Quant à l’âme, elle ne voit Dieu qu’en confondant, en faisant évanouir en quelque sorte l’intelligence qui réside en elle ; ou plutôt, c’est son intelligence première qui voit ; mais la vision que celle-ci a de Dieu arrive jusqu’à l’âme, qui alors s’identifie à l’intelligence. C’est le Bien qui, détendant sur l’intelligence et sur l’âme et se mettant à leur portée, se répand sur elles et les fond ensemble ; placé au-dessus d’elles, il leur donne l’heureuse vision et l’ineffable sentiment de lui-même ; il les élève si haut qu’elles ne sont plus en aucun lieu, ni en quoi que ce soit (dans aucun des sens où l’on dit qu’une chose est dans une autre) : car lui-même n’est en rien ; le lieu intelligible est en Lui, mais Lui il n’est en nulle chose autre.

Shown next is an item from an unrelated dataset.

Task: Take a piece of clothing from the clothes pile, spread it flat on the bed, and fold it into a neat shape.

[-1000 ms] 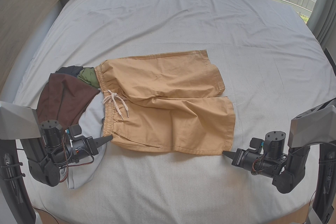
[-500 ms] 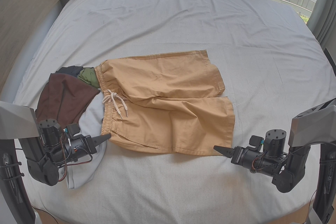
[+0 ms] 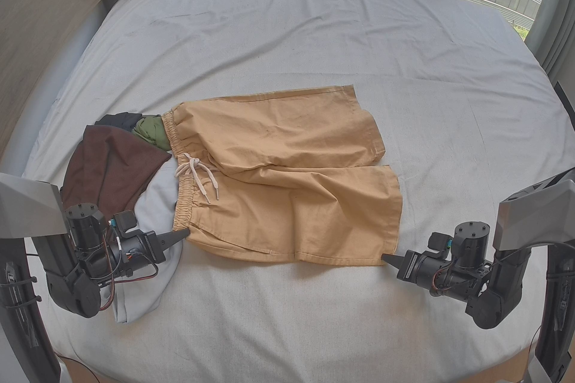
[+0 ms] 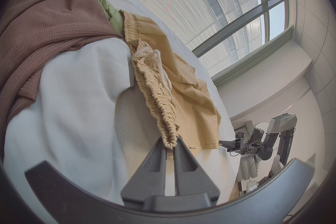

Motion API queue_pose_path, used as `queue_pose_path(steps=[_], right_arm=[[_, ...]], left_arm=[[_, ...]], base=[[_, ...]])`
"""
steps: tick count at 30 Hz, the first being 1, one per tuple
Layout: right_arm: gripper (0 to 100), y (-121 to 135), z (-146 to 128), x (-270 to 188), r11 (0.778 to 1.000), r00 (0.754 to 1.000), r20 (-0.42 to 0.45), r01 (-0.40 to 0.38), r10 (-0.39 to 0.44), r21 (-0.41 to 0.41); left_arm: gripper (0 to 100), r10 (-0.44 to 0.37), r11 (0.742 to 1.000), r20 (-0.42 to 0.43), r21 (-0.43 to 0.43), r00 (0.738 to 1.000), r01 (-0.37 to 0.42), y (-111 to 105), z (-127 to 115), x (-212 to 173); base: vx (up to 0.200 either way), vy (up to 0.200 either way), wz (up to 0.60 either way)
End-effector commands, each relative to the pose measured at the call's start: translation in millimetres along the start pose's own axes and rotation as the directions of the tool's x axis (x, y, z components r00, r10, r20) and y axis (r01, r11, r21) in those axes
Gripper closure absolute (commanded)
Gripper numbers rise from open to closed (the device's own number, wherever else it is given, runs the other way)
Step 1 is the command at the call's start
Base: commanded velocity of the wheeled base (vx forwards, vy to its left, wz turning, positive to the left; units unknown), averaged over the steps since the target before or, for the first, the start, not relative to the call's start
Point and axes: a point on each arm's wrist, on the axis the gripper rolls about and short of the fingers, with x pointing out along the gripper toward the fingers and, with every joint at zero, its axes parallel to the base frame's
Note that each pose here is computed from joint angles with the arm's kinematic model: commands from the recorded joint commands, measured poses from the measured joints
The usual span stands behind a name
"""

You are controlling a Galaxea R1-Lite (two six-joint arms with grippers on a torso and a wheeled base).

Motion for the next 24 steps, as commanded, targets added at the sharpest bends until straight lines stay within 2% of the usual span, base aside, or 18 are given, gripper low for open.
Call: queue_pose_path(steps=[1, 5, 11, 15, 19, 24], right_arm=[[100, 1.3, 1.3, -0.8, 1.000, 1.000, 0.006, -0.006, 0.006, -0.001], [100, 7.0, 6.3, -9.9, 1.000, 1.000, 0.018, -0.019, 0.019, -0.004], [100, 16.5, 10.8, -26.9, 0.998, 0.998, 0.012, -0.062, 0.063, -0.018], [100, 16.2, 9.3, -29.4, 0.998, 0.998, 0.005, -0.057, 0.057, -0.021], [100, 13.1, 3.9, -31.9, 0.998, 0.999, -0.020, -0.040, 0.039, -0.040], [100, 12.3, -5.2, -38.5, 0.997, 0.998, -0.061, -0.027, 0.023, -0.067]], left_arm=[[100, 0.001, 1.000, 0.000, 0.001, 1.000, -0.001, -0.5, -0.2, -0.4], [100, -0.001, 1.000, -0.010, -0.022, 1.000, 0.001, -9.8, -1.8, -13.0], [100, 0.018, 0.999, -0.012, -0.036, 1.000, -0.018, -11.7, -3.7, -23.2], [100, 0.032, 0.998, -0.016, -0.047, 0.999, -0.033, -10.8, -5.7, -28.3], [100, 0.043, 0.997, -0.023, -0.063, 0.999, -0.044, -21.9, -9.2, -44.0], [100, 0.054, 0.995, -0.053, -0.081, 0.997, -0.058, -25.5, -17.9, -51.1]], base=[[0.000, 0.000, 0.00], [0.000, 0.000, 0.00], [0.000, 0.000, 0.00], [0.000, 0.000, 0.00], [0.000, 0.000, 0.00], [0.000, 0.000, 0.00]])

Alors l’âme ne se meut plus, parce que Dieu n’est pas en mouvement ; à proprement parler, elle n’est plus âme, parce que Dieu ne vit pas, mais est au-dessus de la vie ; elle n’est pas non plus intelligence, parce que Dieu est au-dessus de l’intelligence : car il doit y avoir assimilation complète [entre l’âme et Dieu]. Enfin

  1. Voy. Enn. III, liv. V, § 9 ; t. II, p. 119.